Why best practices prevent technical debt in Apache Airflow - Performance Analysis
We want to see how following best practices in Airflow affects the time it takes to manage workflows as they grow.
How does good structure help keep things running smoothly over time?
Analyze the time complexity of the following Airflow DAG setup.
from airflow import DAG
from airflow.operators.python import PythonOperator
from datetime import datetime
def task_function():
pass
dag = DAG('example_dag', start_date=datetime(2024, 1, 1))
tasks = []
for i in range(100):
task = PythonOperator(
task_id=f'task_{i}',
python_callable=task_function,
dag=dag
)
tasks.append(task)
for i in range(99):
tasks[i] >> tasks[i+1]
This code creates 100 tasks linked in a chain inside an Airflow DAG.

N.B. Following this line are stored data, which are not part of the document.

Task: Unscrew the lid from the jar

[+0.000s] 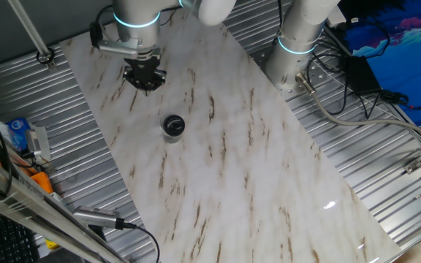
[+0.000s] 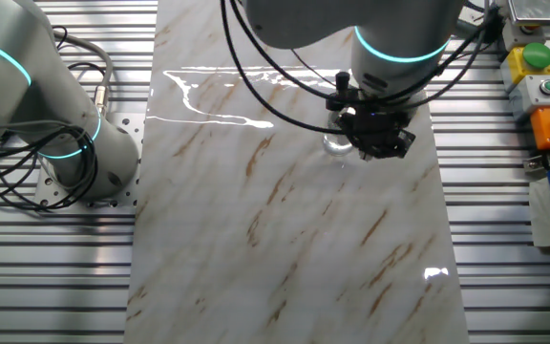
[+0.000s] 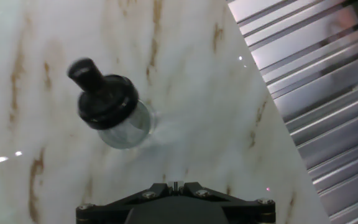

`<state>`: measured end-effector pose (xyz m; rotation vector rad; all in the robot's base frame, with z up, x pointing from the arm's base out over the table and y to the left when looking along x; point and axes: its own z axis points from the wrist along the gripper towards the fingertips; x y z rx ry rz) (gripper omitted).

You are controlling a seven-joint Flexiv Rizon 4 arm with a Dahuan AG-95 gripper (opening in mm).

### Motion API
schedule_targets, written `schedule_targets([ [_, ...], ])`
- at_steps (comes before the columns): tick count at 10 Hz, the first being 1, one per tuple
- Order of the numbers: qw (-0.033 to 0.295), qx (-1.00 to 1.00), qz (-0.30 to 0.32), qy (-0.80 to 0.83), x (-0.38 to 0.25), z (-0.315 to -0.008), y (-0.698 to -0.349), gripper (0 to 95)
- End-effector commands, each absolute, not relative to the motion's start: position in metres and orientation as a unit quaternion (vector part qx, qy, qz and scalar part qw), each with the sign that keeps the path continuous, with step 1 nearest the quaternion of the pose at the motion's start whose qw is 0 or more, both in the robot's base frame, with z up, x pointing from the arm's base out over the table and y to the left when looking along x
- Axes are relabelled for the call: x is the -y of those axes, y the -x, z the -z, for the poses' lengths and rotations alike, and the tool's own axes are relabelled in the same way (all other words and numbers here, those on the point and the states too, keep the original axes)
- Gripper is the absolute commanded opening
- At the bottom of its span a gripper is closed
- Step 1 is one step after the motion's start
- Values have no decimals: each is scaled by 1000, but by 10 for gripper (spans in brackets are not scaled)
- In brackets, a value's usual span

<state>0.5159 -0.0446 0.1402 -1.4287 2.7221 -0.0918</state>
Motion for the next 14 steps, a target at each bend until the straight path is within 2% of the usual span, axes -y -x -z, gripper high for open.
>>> schedule_targets([
  [1, 31, -887, 34, 460, 45, -140, -517, 0],
  [2, 27, -890, 27, 454, 49, -141, -524, 0],
  [4, 29, -873, -5, 487, 79, -146, -561, 0],
  [8, 33, -858, -8, 512, 111, -134, -619, 0],
  [10, 33, -856, -8, 516, 120, -131, -633, 0],
  [14, 28, -886, 8, 462, 120, -125, -635, 0],
])
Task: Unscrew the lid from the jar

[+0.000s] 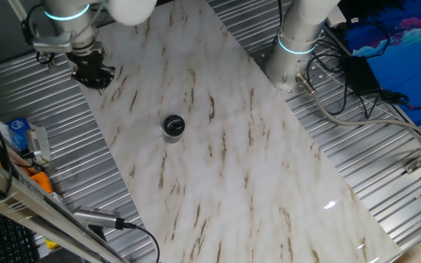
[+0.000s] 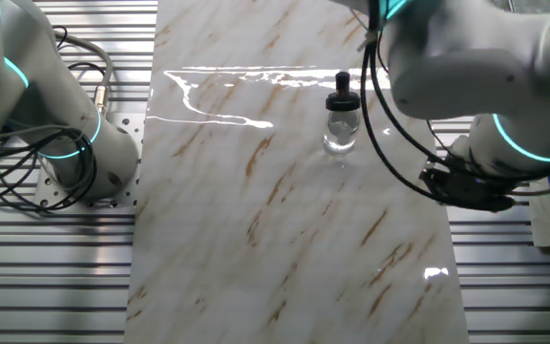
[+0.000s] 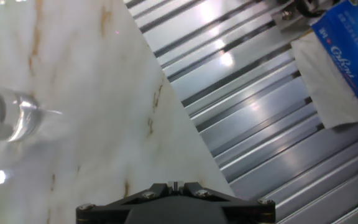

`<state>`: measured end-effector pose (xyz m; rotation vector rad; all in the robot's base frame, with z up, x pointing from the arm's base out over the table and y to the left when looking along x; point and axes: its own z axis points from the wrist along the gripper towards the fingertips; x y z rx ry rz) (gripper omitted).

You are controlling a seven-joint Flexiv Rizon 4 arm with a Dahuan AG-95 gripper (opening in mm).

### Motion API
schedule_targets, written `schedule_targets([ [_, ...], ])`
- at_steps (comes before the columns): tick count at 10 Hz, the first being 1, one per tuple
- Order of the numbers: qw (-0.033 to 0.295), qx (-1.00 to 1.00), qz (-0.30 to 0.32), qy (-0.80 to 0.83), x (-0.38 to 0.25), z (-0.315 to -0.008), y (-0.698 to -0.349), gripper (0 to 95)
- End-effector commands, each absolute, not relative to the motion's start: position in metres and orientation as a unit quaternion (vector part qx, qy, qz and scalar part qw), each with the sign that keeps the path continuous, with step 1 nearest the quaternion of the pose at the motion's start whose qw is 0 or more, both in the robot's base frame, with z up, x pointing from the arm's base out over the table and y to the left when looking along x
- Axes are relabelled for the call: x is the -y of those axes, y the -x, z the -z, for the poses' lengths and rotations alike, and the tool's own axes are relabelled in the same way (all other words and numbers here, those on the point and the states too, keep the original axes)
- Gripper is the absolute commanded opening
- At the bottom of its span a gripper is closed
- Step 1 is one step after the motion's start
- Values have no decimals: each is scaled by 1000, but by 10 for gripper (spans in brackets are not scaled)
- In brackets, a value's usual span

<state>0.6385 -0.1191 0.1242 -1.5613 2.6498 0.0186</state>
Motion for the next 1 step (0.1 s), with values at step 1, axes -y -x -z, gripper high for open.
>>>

Look at the loops and connections that repeat.
- Primary operation: Creating and linking 100 tasks in sequence.
- How many times: The first loop runs 100 times to create tasks; the second loop runs 99 times to link tasks.
As the number of tasks grows, the number of operations to create and link them grows roughly the same way.

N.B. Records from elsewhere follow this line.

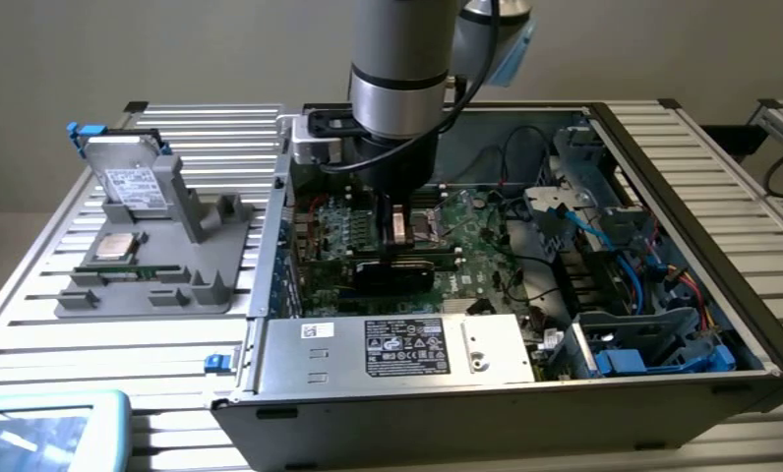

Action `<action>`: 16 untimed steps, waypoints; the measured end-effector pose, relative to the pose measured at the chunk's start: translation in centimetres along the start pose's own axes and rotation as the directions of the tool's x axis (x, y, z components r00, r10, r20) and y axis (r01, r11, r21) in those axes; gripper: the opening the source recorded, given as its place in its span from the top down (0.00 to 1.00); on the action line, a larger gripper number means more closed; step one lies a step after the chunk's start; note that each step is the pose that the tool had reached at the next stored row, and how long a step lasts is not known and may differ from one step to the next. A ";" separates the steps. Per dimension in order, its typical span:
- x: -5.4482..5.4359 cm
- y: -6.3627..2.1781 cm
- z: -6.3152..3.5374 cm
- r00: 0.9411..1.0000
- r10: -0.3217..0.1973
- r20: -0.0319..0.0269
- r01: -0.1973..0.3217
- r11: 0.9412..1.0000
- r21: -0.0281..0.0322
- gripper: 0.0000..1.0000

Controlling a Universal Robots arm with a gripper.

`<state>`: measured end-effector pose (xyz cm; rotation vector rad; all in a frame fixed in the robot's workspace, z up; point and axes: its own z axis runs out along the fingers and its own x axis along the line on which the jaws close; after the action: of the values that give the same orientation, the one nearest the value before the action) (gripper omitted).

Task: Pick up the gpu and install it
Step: 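Press down on the gpu until it lock into place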

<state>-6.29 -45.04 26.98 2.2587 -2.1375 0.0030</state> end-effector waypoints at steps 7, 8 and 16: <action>0.0 0.00 0.49 1.000 0.000 -0.001 0.000 1.000 -0.001 0.89; 0.0 -0.01 0.55 1.000 0.000 -0.001 0.000 1.000 -0.001 0.89; 0.0 0.03 -1.35 1.000 0.000 0.000 0.000 1.000 -0.002 0.89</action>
<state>-6.29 -45.04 28.33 2.2577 -2.1366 0.0003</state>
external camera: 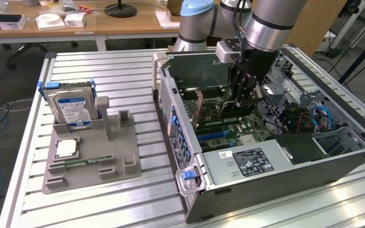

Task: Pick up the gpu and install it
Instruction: 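Insert the gpu into the slot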

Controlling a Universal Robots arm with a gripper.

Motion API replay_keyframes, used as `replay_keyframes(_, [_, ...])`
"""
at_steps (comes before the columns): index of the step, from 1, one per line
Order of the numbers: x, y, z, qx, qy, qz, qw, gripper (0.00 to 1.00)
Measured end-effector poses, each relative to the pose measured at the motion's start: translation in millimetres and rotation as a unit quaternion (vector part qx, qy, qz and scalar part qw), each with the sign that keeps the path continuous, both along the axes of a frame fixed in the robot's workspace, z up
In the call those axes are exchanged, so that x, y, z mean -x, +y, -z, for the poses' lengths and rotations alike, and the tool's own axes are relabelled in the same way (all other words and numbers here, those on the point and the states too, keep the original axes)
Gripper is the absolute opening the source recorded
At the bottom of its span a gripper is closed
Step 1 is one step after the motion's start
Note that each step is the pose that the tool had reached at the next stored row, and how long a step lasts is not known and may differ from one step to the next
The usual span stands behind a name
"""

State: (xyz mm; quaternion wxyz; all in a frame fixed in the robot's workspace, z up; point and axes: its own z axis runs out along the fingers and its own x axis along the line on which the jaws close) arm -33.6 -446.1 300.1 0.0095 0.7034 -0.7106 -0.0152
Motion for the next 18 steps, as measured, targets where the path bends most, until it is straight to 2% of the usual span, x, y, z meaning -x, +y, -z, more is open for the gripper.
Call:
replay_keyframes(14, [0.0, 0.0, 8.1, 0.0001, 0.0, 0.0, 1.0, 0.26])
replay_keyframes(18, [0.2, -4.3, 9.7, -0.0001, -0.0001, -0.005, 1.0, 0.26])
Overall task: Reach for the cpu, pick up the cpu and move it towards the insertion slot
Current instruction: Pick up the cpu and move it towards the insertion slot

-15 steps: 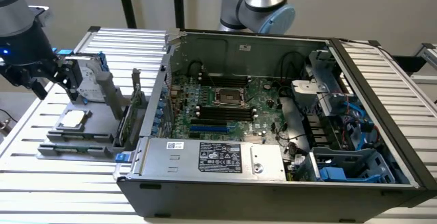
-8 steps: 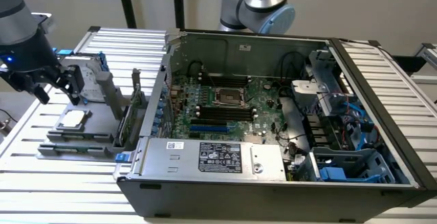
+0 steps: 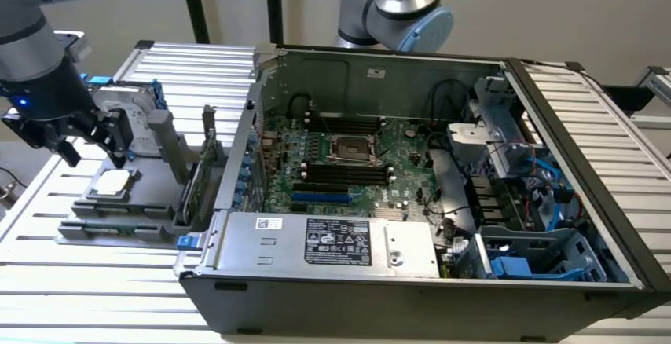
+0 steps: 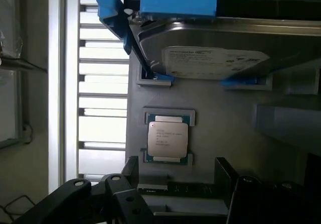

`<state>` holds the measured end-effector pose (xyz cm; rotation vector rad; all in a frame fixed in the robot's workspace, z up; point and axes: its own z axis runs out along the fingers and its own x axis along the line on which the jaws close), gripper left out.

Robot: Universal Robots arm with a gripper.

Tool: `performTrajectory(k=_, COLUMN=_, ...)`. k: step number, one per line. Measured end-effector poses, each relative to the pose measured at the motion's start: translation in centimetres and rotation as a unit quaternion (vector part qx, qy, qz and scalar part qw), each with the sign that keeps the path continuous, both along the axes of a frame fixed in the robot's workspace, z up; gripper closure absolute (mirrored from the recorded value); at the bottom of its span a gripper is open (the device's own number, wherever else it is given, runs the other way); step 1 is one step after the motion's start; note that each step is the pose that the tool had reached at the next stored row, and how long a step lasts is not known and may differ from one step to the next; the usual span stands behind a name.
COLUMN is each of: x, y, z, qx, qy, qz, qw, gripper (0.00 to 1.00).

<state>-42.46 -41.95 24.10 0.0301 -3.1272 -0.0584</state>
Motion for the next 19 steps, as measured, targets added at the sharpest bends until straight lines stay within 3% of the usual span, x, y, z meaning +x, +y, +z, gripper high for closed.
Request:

| Input Size (n) | Approx. Operations |
|---|---|
| 10 | About 19 (10 creations + 9 links) |
| 100 | About 199 (100 creations + 99 links) |
| 1000 | About 1999 (1000 creations + 999 links) |
Pattern observation: The work grows steadily as tasks increase, roughly doubling the number of tasks means doubling the operations.
Time Complexity: O(n)
This means the time to set up tasks grows in a straight line with the number of tasks.

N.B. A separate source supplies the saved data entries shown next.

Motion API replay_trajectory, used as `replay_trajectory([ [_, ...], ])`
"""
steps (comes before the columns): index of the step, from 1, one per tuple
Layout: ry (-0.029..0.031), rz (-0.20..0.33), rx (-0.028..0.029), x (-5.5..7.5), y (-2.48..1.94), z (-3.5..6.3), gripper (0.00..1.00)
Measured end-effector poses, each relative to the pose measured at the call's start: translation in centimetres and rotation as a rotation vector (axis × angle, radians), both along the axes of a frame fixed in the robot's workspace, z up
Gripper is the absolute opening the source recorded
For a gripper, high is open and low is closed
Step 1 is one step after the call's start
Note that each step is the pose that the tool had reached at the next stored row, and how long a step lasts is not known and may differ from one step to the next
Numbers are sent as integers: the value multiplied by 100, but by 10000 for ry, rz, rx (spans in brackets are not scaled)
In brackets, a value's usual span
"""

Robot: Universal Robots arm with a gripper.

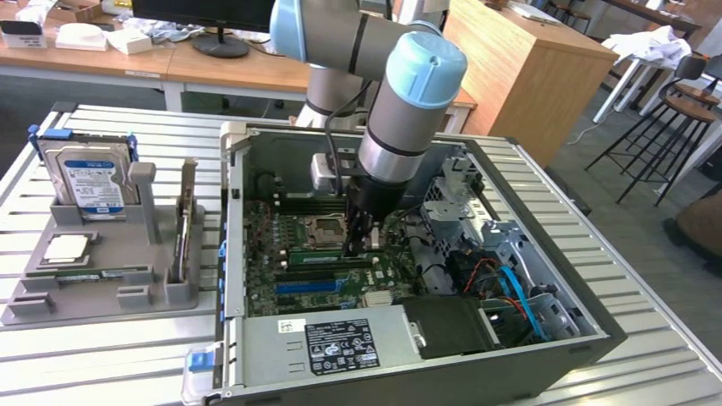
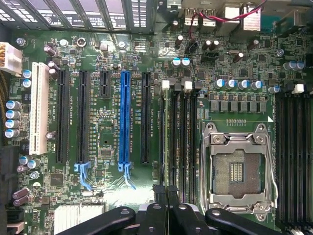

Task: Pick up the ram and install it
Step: 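Insert the ram into the slot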

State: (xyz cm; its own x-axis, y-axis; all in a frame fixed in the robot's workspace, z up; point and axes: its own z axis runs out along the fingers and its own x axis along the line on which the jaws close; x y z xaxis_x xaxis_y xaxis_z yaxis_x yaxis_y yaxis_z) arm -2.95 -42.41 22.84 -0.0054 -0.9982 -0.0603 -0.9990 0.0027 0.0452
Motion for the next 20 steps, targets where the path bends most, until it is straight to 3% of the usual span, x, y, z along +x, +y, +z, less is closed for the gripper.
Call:
replay_trajectory([
  [15, -1, 0, 2, -1, 0, -20, 13],
  [18, 0, 0, 1, -1, 0, -20, 25],
  [20, 0, 0, 1, -1, 0, -20, 25],
])
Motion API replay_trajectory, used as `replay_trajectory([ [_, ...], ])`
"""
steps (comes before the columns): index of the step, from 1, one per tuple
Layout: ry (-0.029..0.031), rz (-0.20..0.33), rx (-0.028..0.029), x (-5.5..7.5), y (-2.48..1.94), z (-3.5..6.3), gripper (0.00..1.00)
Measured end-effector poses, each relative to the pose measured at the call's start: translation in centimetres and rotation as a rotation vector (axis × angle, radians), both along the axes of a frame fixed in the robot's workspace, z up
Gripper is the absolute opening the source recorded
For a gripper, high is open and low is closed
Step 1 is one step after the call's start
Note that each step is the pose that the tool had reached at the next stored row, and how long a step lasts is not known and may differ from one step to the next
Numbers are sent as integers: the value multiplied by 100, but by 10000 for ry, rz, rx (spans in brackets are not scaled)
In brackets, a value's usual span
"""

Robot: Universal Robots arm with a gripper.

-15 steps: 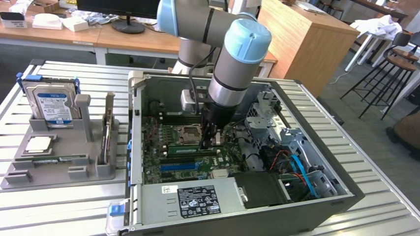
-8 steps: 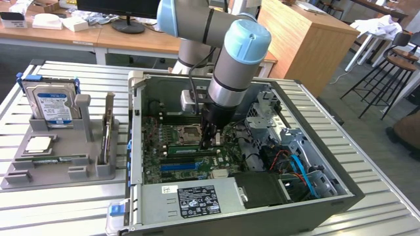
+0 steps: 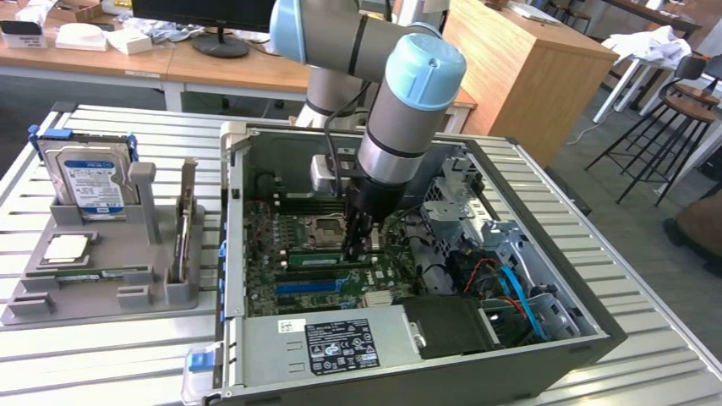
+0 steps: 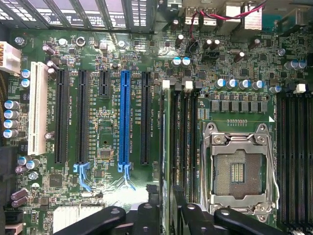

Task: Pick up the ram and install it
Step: 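Insert the ram into the slot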

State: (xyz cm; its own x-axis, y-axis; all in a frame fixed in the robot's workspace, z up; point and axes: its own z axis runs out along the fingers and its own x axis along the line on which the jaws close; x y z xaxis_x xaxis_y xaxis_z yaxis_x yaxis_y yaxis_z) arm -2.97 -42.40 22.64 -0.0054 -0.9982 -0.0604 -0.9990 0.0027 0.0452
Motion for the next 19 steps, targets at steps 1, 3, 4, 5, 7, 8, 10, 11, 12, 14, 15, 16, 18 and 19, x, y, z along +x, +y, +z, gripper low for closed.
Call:
replay_trajectory([
  [1, 0, 0, 0, 0, 0, 0, 25],
  [3, 1, 0, -1, 0, 0, 1, 25],
  [4, 1, 0, -4, 0, -1, 11, 25],
  [5, 0, 0, -1, 0, 0, 27, 25],
  [7, 0, 0, -1, 0, 0, 84, 25],
  [8, 0, -1, 0, 0, 0, 115, 25],
  [10, 0, -1, 1, 0, 0, 180, 25],
  [11, 0, -1, -1, 0, 0, 217, 25],
  [12, 0, 0, -1, 0, 0, 252, 25],
  [14, 0, 0, 0, 0, 0, 322, 25],
  [15, 0, 0, -1, 0, 0, 356, 25],
  [16, 0, 0, -1, 0, 0, 392, 25],
  [18, 0, 0, -1, 0, 0, 463, 25],
  [19, 0, 0, 0, 0, 0, 500, 25],
])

[X] Wrong: "Adding more tasks won't affect setup time much because tasks run independently."
[OK] Correct: Even if tasks run separately, creating and linking them takes more time as you add more tasks, so setup time grows with task count.
Understanding how task setup time grows helps you design workflows that stay manageable and avoid hidden slowdowns as projects grow.
"What if we changed the linear chain to a parallel task setup? How would the time complexity change?"